The response must consist of the lines below from the one with "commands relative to" through the one with "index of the", exactly as they appear and with both ends kept.

** Opening Exercise material block **

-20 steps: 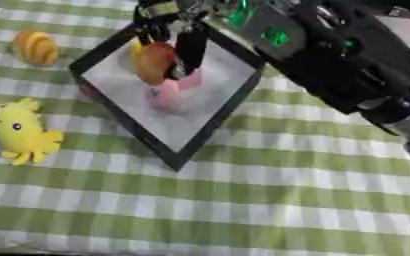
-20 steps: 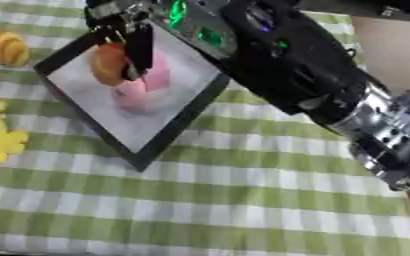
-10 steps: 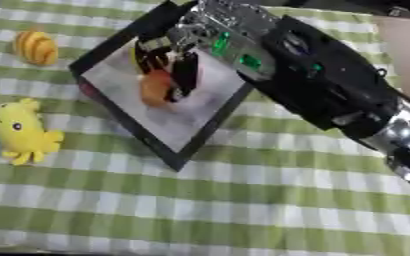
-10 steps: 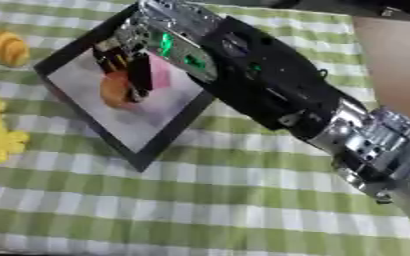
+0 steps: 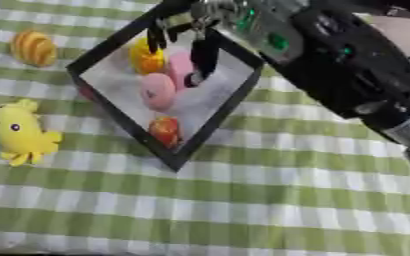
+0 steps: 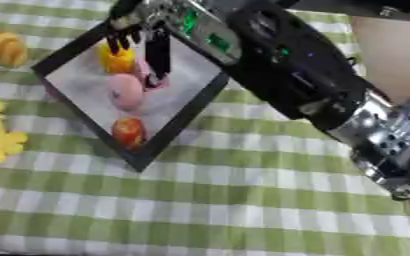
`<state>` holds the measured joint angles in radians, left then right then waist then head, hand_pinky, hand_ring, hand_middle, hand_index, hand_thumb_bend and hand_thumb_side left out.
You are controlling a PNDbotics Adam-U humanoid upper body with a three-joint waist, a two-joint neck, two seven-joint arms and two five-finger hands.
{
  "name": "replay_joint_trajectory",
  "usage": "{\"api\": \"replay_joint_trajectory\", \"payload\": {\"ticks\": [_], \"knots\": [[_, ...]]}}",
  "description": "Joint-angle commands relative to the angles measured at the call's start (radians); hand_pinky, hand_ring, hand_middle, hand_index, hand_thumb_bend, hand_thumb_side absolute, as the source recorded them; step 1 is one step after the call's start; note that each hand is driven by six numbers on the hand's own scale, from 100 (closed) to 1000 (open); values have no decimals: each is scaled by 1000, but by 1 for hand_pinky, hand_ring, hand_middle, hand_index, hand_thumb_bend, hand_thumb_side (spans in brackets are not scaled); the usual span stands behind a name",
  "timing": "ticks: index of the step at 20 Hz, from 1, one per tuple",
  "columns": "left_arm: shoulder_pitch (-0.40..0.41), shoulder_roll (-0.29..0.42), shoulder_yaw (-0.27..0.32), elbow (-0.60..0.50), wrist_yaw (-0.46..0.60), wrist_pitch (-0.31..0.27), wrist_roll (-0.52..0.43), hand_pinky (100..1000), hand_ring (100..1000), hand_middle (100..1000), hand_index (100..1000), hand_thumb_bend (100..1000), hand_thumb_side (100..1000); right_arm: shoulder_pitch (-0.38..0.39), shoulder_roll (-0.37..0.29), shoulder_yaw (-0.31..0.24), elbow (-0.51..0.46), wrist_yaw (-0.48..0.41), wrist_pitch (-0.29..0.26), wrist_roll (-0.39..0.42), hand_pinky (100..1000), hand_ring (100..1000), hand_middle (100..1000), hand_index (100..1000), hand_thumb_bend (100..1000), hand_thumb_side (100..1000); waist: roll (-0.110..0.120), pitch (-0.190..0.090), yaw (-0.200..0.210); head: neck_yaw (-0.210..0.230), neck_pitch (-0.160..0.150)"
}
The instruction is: Pick up objects on the table and place them in the box.
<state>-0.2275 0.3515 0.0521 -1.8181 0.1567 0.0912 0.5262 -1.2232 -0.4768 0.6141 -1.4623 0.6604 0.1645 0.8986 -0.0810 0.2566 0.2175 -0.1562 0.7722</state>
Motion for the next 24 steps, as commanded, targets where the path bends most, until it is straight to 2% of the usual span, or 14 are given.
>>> {"api": "replay_joint_trajectory", "payload": {"ticks": [1, 3, 6, 14, 16, 17, 18, 19, 21, 22, 23, 24], "knots": [[-2, 21, 9, -14, -4, 0, 2, 804, 848, 714, 842, 332, 744, -9, -105, -99, -161, -68, 106, -42, 852, 793, 745, 815, 374, 163, 16, -42, -5, 10, -2], [2, 22, 12, -13, -5, 1, 5, 804, 848, 714, 841, 332, 744, 23, -147, -161, -246, -103, 178, -96, 853, 780, 730, 801, 337, 160, 16, -43, -11, 18, -2], [2, 22, 11, -14, -5, 2, 5, 804, 848, 714, 841, 331, 744, 80, -176, -244, -324, -159, 275, -207, 855, 767, 711, 786, 305, 157, 18, -44, -18, 20, -2], [3, 27, 15, -18, -8, 1, 7, 804, 849, 714, 841, 329, 743, 291, -279, -404, -471, -315, 414, -485, 871, 775, 697, 775, 236, 179, 23, -43, -26, 42, -2], [4, 31, 18, -19, -9, 2, 9, 804, 849, 714, 841, 329, 741, 360, -300, -440, -505, -372, 450, -581, 876, 776, 699, 775, 174, 251, 25, -42, -28, 50, -2], [5, 32, 18, -20, -9, 2, 10, 804, 849, 714, 841, 329, 741, 384, -307, -449, -520, -399, 464, -622, 876, 776, 699, 775, 174, 251, 25, -42, -28, 52, -2], [4, 35, 18, -22, -11, 2, 10, 804, 849, 714, 841, 328, 739, 408, -308, -459, -529, -426, 477, -662, 884, 779, 707, 778, 100, 320, 27, -42, -30, 56, -2], [3, 41, 18, -25, -13, 3, 9, 804, 849, 715, 842, 327, 737, 451, -302, -480, -533, -461, 483, -719, 888, 782, 708, 781, 100, 396, 28, -41, -32, 60, -2], [1, 59, 14, -33, -20, 7, 3, 805, 850, 716, 842, 326, 733, 521, -289, -504, -537, -540, 468, -833, 898, 794, 724, 792, 109, 462, 32, -41, -34, 66, -2], [-1, 72, 11, -38, -25, 11, -1, 805, 850, 716, 843, 325, 732, 551, -282, -511, -537, -580, 453, -887, 901, 797, 728, 795, 110, 474, 34, -40, -34, 68, -2], [-4, 88, 8, -43, -32, 15, -6, 805, 850, 718, 843, 323, 724, 578, -274, -517, -537, -618, 436, -936, 911, 807, 741, 810, 114, 544, 36, -40, -35, 67, -2], [-7, 110, 4, -51, -42, 21, -13, 805, 850, 718, 844, 322, 721, 606, -263, -522, -538, -657, 414, -984, 915, 811, 746, 817, 109, 571, 38, -39, -36, 65, -2]]}}
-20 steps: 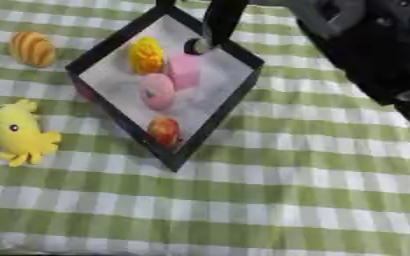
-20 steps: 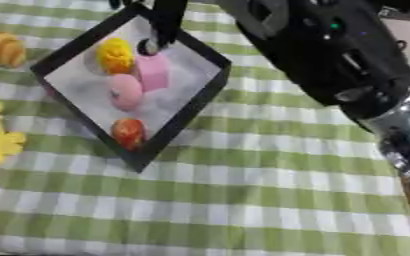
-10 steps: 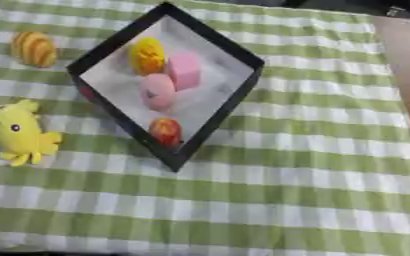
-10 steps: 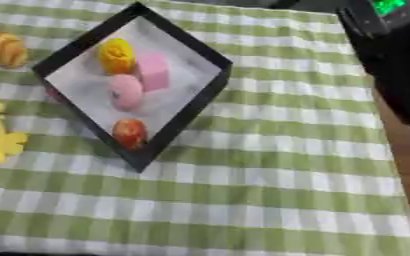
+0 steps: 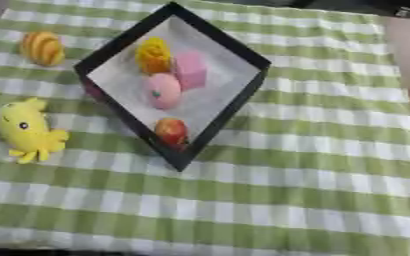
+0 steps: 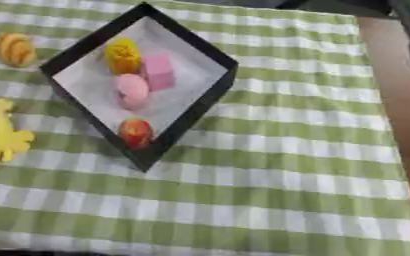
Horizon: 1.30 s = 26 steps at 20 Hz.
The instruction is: Pick up objects on the table and place them in the box.
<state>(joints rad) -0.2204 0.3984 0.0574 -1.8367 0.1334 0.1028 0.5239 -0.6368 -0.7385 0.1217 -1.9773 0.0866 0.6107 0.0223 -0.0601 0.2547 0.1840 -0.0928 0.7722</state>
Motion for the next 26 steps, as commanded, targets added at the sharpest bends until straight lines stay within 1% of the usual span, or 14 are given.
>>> {"api": "replay_joint_trajectory", "payload": {"ticks": [1, 4, 5, 6, 7, 10, 11, 12, 15, 17, 20, 22, 24, 26], "knots": [[-17, 88, -7, -42, -31, 18, -21, 805, 850, 721, 847, 320, 716, 45, 10, -34, -23, -120, -55, -150, 921, 818, 755, 828, 115, 580, 19, -37, -3, -4, -2], [-28, 165, -21, -74, -78, 52, -61, 806, 849, 725, 850, 320, 701, 108, 37, -43, -23, -206, -132, -242, 928, 827, 764, 843, 133, 585, 24, -36, -4, -26, -2], [-31, 195, -26, -85, -98, 65, -77, 806, 847, 727, 851, 326, 690, 126, 44, -46, -23, -225, -157, -260, 932, 834, 770, 851, 176, 554, 26, -36, -5, -31, -2], [-34, 223, -31, -97, -116, 80, -93, 806, 847, 728, 851, 329, 686, 142, 49, -48, -23, -240, -181, -272, 934, 835, 772, 854, 187, 544, 28, -37, -6, -35, -2], [-38, 257, -36, -108, -136, 96, -111, 807, 845, 731, 853, 337, 672, 157, 55, -50, -23, -251, -205, -279, 936, 839, 775, 860, 230, 503, 30, -37, -7, -37, -2], [-52, 368, -51, -147, -198, 148, -178, 809, 840, 737, 858, 358, 650, 193, 70, -60, -23, -274, -266, -296, 933, 835, 770, 856, 273, 448, 34, -38, -9, -38, -2], [-57, 409, -58, -155, -215, 164, -205, 811, 838, 744, 866, 380, 641, 203, 73, -64, -23, -275, -279, -302, 926, 824, 760, 849, 361, 370, 36, -38, -10, -37, -2], [-61, 456, -66, -159, -230, 179, -240, 813, 838, 747, 870, 389, 640, 212, 76, -68, -23, -272, -293, -308, 924, 820, 757, 847, 367, 364, 38, -39, -11, -37, -2], [-68, 594, -91, -163, -258, 218, -374, 819, 837, 763, 886, 435, 628, 234, 86, -74, -23, -270, -330, -317, 918, 805, 745, 838, 363, 356, 43, -40, -11, -31, -2], [-68, 671, -107, -163, -252, 229, -479, 821, 841, 768, 894, 445, 634, 247, 86, -75, -23, -270, -346, -321, 915, 801, 740, 835, 365, 352, 46, -40, -9, -28, -2], [-70, 752, -114, -163, -186, 230, -614, 830, 844, 779, 902, 438, 650, 263, 85, -79, -23, -269, -355, -332, 908, 790, 729, 823, 364, 349, 48, -39, -6, -25, -2], [-65, 802, -124, -163, -166, 239, -716, 839, 846, 794, 908, 430, 686, 272, 83, -81, -23, -270, -352, -341, 907, 786, 725, 818, 360, 352, 51, -40, -5, -24, -2], [-66, 846, -143, -163, -189, 246, -849, 848, 840, 807, 913, 441, 697, 278, 81, -82, -23, -271, -346, -346, 906, 783, 720, 813, 358, 354, 54, -41, -4, -20, -2], [-73, 870, -165, -163, -230, 232, -980, 853, 826, 811, 913, 437, 715, 279, 78, -81, -23, -271, -342, -344, 906, 781, 718, 812, 359, 354, 57, -43, -3, -15, -2]]}}
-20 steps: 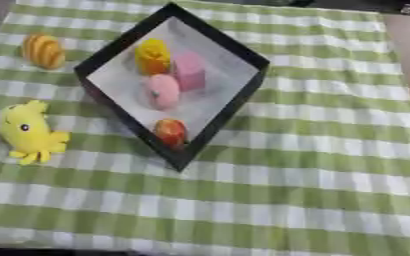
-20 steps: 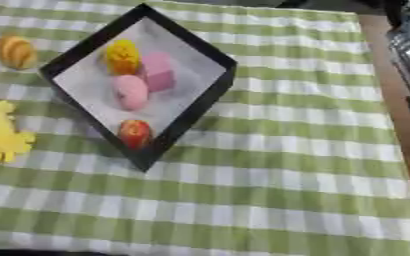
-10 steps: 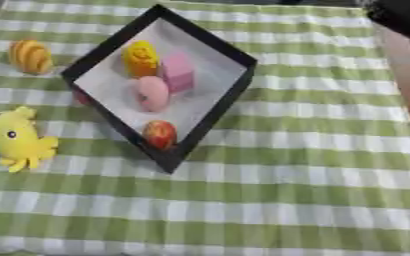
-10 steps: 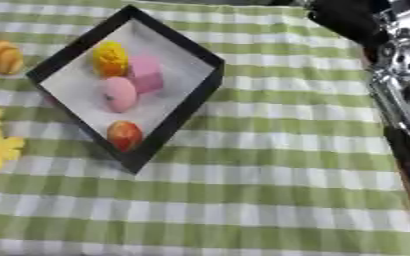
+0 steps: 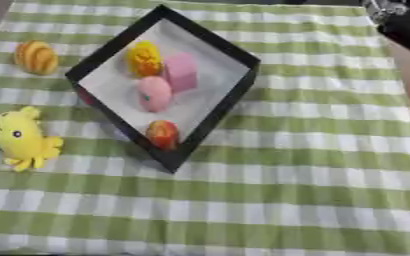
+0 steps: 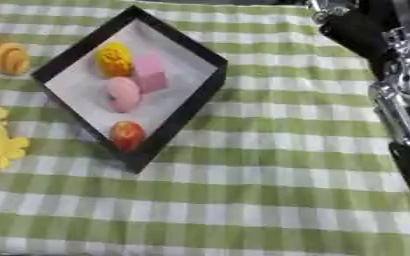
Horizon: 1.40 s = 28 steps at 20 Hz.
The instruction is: Pick up objects on the table and place them in the box.
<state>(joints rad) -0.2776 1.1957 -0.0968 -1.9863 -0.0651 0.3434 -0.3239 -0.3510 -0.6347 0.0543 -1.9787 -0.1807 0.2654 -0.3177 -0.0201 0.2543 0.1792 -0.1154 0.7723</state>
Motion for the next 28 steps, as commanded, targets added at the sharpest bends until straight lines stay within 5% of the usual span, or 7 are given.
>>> {"api": "replay_joint_trajectory", "payload": {"ticks": [1, 7, 13, 18, 22, 28], "knots": [[-21, 80, -21, -14, -52, -24, -192, 855, 822, 811, 910, 429, 721, -7, -26, -12, -21, -3, 4, -1, 905, 781, 717, 811, 360, 353, 18, -43, 1, 10, -2], [-41, 101, -60, -14, -204, -147, -429, 876, 843, 840, 919, 504, 657, -8, -27, -9, -21, 5, 8, 16, 905, 778, 713, 810, 361, 354, 22, -45, 0, 22, -2], [-26, 96, -89, -14, -324, -197, -525, 891, 863, 849, 912, 657, 332, -10, -21, -9, -21, 8, 11, 19, 903, 775, 710, 808, 354, 358, 23, -46, -1, 39, -2], [-31, 84, -105, 30, -368, -176, -510, 886, 850, 822, 870, 676, 100, -12, -19, -9, -21, 7, 14, 19, 902, 773, 708, 807, 351, 354, 20, -47, -4, 48, -2], [-40, 65, -122, 88, -424, -137, -436, 893, 852, 809, 869, 654, 100, -11, -17, -9, -21, 5, 15, 19, 901, 771, 706, 806, 355, 358, 19, -45, -5, 57, -2], [-66, 34, -143, 188, -355, -89, -361, 888, 846, 798, 875, 639, 100, -12, -14, -10, -21, 2, 13, 16, 900, 770, 705, 804, 354, 356, 17, -45, -8, 60, -2]]}}
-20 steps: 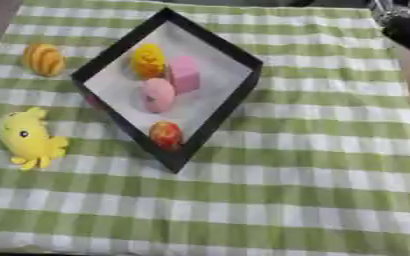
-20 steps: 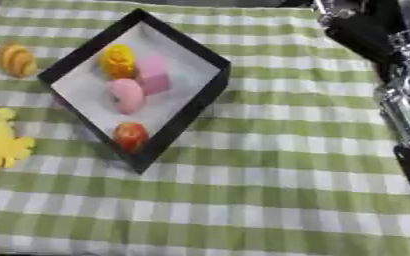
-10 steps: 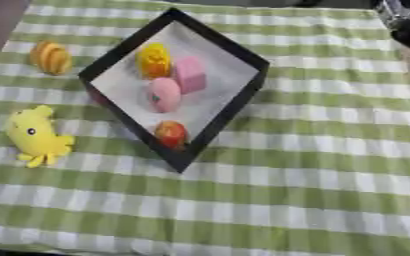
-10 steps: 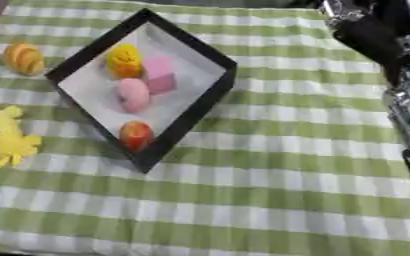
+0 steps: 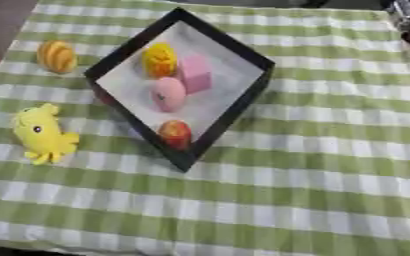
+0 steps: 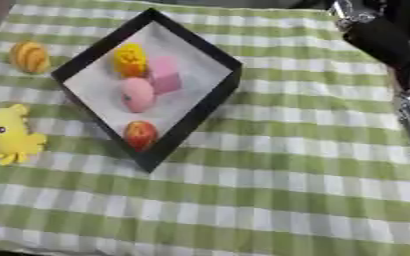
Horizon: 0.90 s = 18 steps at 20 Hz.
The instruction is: Pick up objects on the table and place them in the box.
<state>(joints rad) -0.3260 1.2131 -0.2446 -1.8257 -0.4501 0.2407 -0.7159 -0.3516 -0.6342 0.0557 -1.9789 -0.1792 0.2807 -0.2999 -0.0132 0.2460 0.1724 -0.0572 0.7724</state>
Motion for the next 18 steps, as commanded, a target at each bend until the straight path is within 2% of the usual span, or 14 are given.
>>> {"api": "replay_joint_trajectory", "payload": {"ticks": [1, 6, 9, 12, 13, 18], "knots": [[-22, 14, 2, 39, 48, 17, 42, 888, 846, 798, 876, 644, 100, -12, -14, -11, -21, 0, -3, -2, 901, 770, 705, 804, 354, 356, 10, -36, -1, 2, -2], [-48, -1, -11, 67, 102, 14, 89, 888, 847, 799, 882, 720, 134, -16, -9, -7, -21, -3, -2, -2, 900, 769, 703, 803, 350, 356, 10, -38, -2, 2, -2], [-71, -11, -25, 75, 117, 3, 95, 886, 844, 795, 879, 721, 149, -19, -5, -6, -21, -6, 1, -6, 900, 768, 702, 802, 348, 355, 10, -38, -3, 3, -2], [-105, -29, -44, 97, 135, 14, 109, 881, 837, 781, 868, 712, 183, -21, -1, -4, -21, -9, 5, -10, 900, 767, 701, 801, 348, 355, 11, -39, -5, 6, -2], [-120, -37, -52, 105, 141, 19, 116, 880, 836, 780, 868, 722, 164, -22, 0, -3, -21, -10, 5, -11, 900, 767, 701, 801, 348, 355, 11, -39, -6, 7, -2], [-186, -75, -93, 144, 165, 26, 142, 878, 833, 779, 872, 730, 197, -24, 4, -3, -21, -13, 5, -13, 898, 767, 701, 800, 348, 354, 11, -38, -9, 11, -2]]}}
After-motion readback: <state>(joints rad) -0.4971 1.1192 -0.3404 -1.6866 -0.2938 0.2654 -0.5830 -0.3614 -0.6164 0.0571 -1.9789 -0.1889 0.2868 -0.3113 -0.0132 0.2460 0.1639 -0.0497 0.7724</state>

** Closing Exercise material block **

▸ **Solved exercise**
  "description": "Joint-angle commands relative to the angles measured at the call's start (radians); hand_pinky, hand_ring, hand_middle, hand_index, hand_thumb_bend, hand_thumb_side absolute, as the source recorded them; step 1 is one step after the call's start; note that each hand is driven by six numbers on the hand's own scale, from 100 (closed) to 1000 (open); values have no decimals: each is scaled by 1000, but by 1 for hand_pinky, hand_ring, hand_middle, hand_index, hand_thumb_bend, hand_thumb_side (spans in brackets are not scaled); the usual span stands behind a name",
  "timing": "ticks: index of the step at 20 Hz, from 1, one per tuple",

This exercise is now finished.